Archive for July 17th, 2009

Realtime Reading of Windows Internals

Friday, July 17th, 2009

I resumed this week my reading notebook on Software Generalist blog with a top priority book to read every working day: Windows Internals, 5th edition. In reading notes I put what I find interesting for me (at this time) or related to Windows memory dump analysis or debugging and troubleshooting in general. For the latter case, sometimes I put additional references or even WinDbg examples from user, kernel and complete memory dumps in full color. Hope you find these notes useful too.

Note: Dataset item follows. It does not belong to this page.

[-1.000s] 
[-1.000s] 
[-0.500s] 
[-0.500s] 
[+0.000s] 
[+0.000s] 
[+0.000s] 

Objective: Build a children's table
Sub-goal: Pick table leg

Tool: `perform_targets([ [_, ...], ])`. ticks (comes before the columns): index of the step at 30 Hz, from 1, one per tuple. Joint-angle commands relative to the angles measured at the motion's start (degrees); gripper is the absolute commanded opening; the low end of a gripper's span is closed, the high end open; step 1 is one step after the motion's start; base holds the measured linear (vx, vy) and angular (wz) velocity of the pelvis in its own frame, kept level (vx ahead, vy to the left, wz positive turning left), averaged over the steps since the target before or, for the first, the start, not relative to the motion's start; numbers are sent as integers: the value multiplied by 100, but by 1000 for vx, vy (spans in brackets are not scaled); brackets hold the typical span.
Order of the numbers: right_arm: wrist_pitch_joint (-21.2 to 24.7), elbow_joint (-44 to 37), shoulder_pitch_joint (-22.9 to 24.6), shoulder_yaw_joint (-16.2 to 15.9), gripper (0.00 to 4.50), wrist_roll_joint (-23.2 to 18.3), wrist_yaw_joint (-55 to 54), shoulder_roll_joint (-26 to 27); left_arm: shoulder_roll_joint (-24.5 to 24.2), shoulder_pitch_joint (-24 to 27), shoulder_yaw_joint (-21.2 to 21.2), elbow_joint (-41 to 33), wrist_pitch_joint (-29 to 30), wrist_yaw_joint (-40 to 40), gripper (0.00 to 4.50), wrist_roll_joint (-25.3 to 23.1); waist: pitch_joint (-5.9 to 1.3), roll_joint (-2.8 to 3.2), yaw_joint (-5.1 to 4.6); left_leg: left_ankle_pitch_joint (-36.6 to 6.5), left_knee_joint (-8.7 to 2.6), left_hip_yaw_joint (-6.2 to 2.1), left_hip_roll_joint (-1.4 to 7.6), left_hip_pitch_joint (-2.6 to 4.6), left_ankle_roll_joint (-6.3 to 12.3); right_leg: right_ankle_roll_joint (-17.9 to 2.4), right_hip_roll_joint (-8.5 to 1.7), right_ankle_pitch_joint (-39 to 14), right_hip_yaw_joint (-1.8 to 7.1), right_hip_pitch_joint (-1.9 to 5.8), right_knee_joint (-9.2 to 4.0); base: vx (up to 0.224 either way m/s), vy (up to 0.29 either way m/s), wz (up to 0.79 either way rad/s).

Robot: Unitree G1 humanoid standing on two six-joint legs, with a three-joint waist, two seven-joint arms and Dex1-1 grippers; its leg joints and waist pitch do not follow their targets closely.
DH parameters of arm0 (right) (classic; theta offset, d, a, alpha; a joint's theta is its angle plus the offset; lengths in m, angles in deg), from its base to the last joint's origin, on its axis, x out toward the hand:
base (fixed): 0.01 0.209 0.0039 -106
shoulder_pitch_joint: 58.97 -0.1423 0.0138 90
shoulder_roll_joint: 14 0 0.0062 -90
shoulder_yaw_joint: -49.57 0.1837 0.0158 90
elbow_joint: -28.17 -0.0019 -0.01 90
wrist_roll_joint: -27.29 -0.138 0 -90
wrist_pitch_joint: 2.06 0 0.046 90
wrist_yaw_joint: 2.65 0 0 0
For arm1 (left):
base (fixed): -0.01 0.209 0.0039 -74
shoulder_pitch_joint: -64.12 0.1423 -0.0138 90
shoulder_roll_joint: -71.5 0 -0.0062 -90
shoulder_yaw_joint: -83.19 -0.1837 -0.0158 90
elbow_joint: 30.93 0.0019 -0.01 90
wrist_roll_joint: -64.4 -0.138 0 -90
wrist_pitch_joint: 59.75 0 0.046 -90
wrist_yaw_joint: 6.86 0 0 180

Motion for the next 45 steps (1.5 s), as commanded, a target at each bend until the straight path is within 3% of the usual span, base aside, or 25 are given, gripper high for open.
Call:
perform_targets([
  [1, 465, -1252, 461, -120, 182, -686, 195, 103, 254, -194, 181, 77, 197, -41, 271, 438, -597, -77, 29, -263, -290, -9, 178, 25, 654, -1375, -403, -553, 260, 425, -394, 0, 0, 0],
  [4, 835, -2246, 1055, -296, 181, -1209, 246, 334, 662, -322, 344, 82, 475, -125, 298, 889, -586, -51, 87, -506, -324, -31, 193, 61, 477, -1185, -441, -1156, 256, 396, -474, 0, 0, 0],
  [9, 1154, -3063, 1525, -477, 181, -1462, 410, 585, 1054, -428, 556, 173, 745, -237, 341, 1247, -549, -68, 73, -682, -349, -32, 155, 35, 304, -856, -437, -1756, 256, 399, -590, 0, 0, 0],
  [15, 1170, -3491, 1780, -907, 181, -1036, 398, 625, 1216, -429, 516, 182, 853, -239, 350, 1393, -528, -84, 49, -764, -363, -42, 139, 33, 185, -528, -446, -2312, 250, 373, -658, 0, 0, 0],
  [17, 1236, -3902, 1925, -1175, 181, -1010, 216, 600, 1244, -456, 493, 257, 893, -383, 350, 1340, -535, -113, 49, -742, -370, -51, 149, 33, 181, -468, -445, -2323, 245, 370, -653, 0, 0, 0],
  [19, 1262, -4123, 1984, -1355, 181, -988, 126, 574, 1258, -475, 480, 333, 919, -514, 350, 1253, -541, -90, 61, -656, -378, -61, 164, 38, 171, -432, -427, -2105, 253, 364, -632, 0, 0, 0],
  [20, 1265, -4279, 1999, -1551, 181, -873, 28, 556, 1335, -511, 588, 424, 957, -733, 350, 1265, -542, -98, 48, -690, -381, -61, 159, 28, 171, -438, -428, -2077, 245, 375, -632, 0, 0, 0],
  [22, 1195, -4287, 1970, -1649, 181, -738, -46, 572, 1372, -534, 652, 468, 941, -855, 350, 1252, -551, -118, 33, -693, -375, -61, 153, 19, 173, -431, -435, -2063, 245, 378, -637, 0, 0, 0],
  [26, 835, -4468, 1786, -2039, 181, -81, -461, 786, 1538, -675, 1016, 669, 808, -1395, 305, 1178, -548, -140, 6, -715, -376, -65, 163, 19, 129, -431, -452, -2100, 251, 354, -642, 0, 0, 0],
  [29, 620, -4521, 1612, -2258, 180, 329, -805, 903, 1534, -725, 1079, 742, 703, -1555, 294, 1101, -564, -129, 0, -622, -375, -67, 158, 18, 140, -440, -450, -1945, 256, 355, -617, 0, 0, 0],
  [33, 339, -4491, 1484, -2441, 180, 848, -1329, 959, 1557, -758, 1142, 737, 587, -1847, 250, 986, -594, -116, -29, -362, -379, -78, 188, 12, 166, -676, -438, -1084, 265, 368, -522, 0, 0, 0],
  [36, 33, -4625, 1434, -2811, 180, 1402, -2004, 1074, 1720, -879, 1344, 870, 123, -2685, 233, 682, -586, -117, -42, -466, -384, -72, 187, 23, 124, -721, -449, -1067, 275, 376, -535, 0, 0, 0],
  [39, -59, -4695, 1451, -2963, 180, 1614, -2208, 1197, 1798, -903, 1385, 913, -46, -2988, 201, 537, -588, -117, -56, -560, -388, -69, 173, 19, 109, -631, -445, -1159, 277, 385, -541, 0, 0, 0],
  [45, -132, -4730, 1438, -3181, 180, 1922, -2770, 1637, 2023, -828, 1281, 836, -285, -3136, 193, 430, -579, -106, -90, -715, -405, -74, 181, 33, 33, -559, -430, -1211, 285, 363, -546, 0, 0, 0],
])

- Dmitry Vostokov @ DumpAnalysis.org -

On Space and Mode

Friday, July 17th, 2009

Sometimes I see engineers use memory “space” and protection “mode” terms interchangeably although, in my opinion, there is a big difference between them. They are independent from each other (orthogonal). For example, a thread may access a user space address but be running in a kernel protected mode. Even it is possible to call a user space function from a kernel space thread (that function shouldn’t try to call Windows API). The following combinations are possible:

user space / user mode
kernel space / kernel mode
user space / kernel mode

Most of the time space and mode coincide (blue - user, red - kernel):

ChildEBP RetAddr 
b6046c50 80833e95 nt!KiSwapContext+0×26
b6046c7c 8082b72b nt!KiSwapThread+0×2e5
b6046cc4 808ef652 nt!KeRemoveQueue+0×417
b6046d48 8088b19c nt!NtRemoveIoCompletion+0xdc
b6046d48 7c94860c nt!KiFastCallEntry+0xfc
00bfff70 7c9477f9 ntdll!KiFastSystemCallRet
00bfff74 7c959f68 ntdll!NtRemoveIoCompletion+0xc
00bfffb8 7c82482f ntdll!RtlpWorkerThread+0×3d
00bfffec 00000000 kernel32!BaseThreadStart+0×34

I personally prefer to talk about ”spaces” when I analyze complete memory dumps and almost never talk about “modes”.